• **AIM OF THE TASK**
Your answer must be an exact copy of the listing, with the images left out.

• **DATA EXTRACT**
- Opening Delimiter -
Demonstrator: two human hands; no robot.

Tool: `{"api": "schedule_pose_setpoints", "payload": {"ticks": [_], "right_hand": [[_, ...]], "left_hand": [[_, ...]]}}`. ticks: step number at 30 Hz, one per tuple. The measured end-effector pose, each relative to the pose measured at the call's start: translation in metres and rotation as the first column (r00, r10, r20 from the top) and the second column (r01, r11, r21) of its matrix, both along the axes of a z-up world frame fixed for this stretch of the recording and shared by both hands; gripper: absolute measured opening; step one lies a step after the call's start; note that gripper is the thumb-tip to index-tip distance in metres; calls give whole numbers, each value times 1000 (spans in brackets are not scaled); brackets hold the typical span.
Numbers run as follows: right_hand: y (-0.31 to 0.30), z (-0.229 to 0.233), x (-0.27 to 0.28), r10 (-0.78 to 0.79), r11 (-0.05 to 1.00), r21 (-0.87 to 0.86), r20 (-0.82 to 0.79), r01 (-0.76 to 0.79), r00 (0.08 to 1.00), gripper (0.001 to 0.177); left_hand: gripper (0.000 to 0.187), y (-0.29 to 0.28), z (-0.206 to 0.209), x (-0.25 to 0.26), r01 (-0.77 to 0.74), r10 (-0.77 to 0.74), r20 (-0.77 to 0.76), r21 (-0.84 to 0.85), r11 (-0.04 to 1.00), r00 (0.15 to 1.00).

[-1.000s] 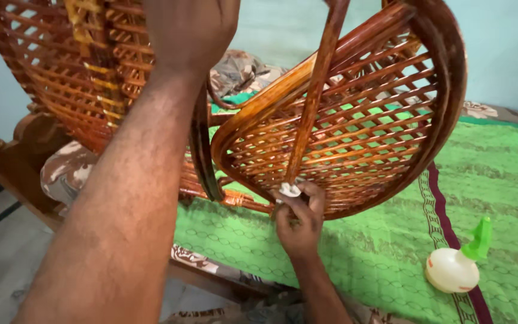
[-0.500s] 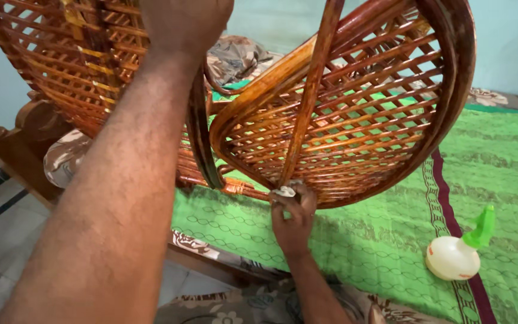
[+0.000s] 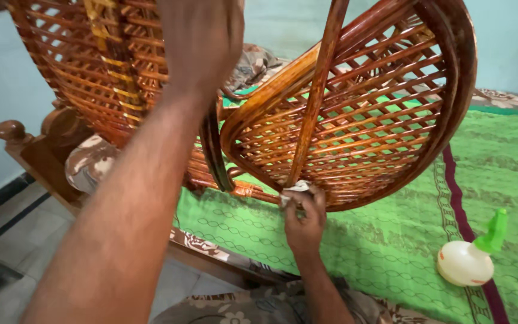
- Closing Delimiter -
• **ANSWER FOR THE TASK**
Demonstrator: two human hands; no robot.

Tool: `{"api": "schedule_pose_setpoints", "payload": {"ticks": [_], "right_hand": [[_, ...]], "left_hand": [[_, ...]]}}`. ticks: step number at 30 Hz, one per tuple. The measured end-effector pose, each relative to the pose measured at the call's start: translation in metres and rotation as the first column (r00, r10, r20 from the top) and the second column (r01, r11, r21) of its matrix, both along the axes of a z-up world frame fixed for this stretch of the recording and shared by both hands; gripper: absolute measured opening; step one lies a step after the call's start; note that gripper is the thumb-tip to index-tip distance in metres; calls give whole numbers, each value times 1000 (spans in brackets are not scaled); brackets hold the typical span.
Numbers run as follows: right_hand: y (-0.31 to 0.30), z (-0.229 to 0.233), x (-0.27 to 0.28), r10 (-0.78 to 0.79), r11 (-0.05 to 1.00), r21 (-0.87 to 0.86), r20 (-0.82 to 0.79), r01 (-0.76 to 0.79), r00 (0.08 to 1.00), gripper (0.001 to 0.177); left_hand: gripper (0.000 to 0.187), y (-0.29 to 0.28), z (-0.206 to 0.209), x (-0.25 to 0.26), r01 (-0.77 to 0.74), r10 (-0.77 to 0.74), r20 (-0.77 to 0.76), r21 (-0.84 to 0.85), r11 (-0.04 to 1.00), r00 (0.15 to 1.00).

[-1.000s] 
[-0.500s] 
[+0.000s] 

Further output is not needed for this exercise.